Shoemaker was indicted under TEX. PEN. CODE ANN. § 32.31(b)(4) (Vernon 1994) which provides: A person commits an offense if "he steals a credit card or debit card or, with knowledge that it has been stolen, receives a credit card or debit card with intent to use it, to sell it, or to transfer it to a person other than the issuer or the cardholder[.]" In pertinent part, the indictment read as follows:
*184 [T]hat Dana R. Shoemaker, hereinafter styled Defendant, on or about September 07, 1994, ... did then and there intentionally and knowingly appropriate, by acquiring and otherwise exercising control over property, to wit: One Mastercard Credit Card ... and one Macy's Credit Card ..., and one USAA Sprint Card ..., from Alice Housel, the owner thereof, without the effective consent of the owner, and with intent to deprive the owner of the property.
Sec. 32.31(b)(4) sets forth two modes by which an offense of credit/debit card abuse may be committed. Shields v. State, 608 S.W.2d 924, 926 (Tex.Crim.App.1980). The elements of the first mode are: (1) a person (2) steals a credit card or debit card; the second mode pronounces (1) a person (2) knowing it has been stolen (3) receives the card with the intent to (4) use it, sell it, (5) or transfer it to a person other than the issuer or cardholder. It is sufficient, as was the situation here, to allege an offense under section 32.31(b)(4) if the indictment alleges (1) a person (2) steals a credit card. Id. By stating that Shoemaker "did then and there intentionally and knowingly appropriate" the credit cards, the indictment sufficiently charged the first mode in which the offense of credit card abuse may be committed.[5]See Baldwin v. State, 538 S.W.2d 109, 111 (Tex. Crim.App.1976) (indictment which alleged "that appellant did `knowingly and intentionally steal' the credit card" was sufficient). Therefore, it is not essential to allege the "cardholder" or "owner" as those terms are not elements of the offense. See Ex parte Williams, 622 S.W.2d 876, 877 (Tex.Crim. App.1981).[6] Because proof of ownership is not an element of this offense, we do not measure the sufficiency of the evidence by it.
Shoemaker additionally complains that the number on the stolen credit card does not correspond to the number in the indictment. We initially note this issue was discovered and clarified during trial; irrespective of this, Shoemaker failed to object to the error prior to trial. Therefore, she waived complaint of the error. Tex.Code Crim. Proc. Ann. art. 1.14(b) (Vernon Supp.1998). Point of error two is overruled.
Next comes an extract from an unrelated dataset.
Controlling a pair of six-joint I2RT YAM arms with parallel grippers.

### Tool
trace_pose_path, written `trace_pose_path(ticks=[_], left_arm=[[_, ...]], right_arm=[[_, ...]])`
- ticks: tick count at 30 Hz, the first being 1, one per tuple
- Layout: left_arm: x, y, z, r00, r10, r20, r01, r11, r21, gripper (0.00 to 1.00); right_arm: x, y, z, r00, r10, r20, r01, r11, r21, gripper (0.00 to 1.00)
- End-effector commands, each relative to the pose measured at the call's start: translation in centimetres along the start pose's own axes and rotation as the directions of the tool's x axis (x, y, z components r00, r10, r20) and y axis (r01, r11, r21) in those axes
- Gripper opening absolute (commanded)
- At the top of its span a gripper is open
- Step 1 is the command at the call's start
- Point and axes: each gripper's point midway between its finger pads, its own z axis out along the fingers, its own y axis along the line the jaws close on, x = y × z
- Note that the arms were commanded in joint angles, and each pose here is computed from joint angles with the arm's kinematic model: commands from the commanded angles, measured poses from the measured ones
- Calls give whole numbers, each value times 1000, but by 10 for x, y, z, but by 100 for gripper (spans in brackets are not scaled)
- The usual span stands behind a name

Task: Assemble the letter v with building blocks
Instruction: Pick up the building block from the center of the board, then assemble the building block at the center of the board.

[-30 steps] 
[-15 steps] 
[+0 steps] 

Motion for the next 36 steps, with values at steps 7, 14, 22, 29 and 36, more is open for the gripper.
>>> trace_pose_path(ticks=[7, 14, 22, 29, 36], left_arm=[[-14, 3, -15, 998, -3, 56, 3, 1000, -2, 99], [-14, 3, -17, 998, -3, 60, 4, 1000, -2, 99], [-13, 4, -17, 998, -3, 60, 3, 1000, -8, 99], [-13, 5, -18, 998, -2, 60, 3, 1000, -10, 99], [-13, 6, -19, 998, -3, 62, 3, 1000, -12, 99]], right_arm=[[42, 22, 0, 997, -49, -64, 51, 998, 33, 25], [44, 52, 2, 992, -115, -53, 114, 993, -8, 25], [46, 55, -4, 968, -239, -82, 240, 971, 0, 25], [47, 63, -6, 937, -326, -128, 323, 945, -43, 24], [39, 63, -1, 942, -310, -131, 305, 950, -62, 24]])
The judgment of the trial court is affirmed.
AFFIRMED.
NOTES
[1] At trial, Shoemaker denied making this statement.
[2] In pertinent part, art. 38.23(a) provides: "No evidence obtained by an officer or other person in violation of any provisions of the Constitution or laws of the State of Texas, or of the Constitution or laws of the United States of America, shall be admitted in evidence against the accused on the trial of any criminal case."
[3] In the place of a parent.
[4] A form accompanies the handbook; students and their parents are required to sign the form indicating they have read the handbook. The record did not contain a form signed by Shoemaker.
[5] Shoemaker states the indictment did not charge her with trying to use the credit card, transfer it or sell it. Such a charge would not be warranted in this case as the indictment alleged the first mode of Sec. 32.31(b)(4).
[6] Shoemaker argues Williams is distinguishable in that the indictment alleged "appropriation" instead of "stealing." "In common usage, the term `steal' means `to take or appropriate without right or leave and with intent to keep or make use of wrongfully.'" Baldwin v. State, 538 S.W.2d 109, 111 (Tex.Crim.App.1976) (emphasis added).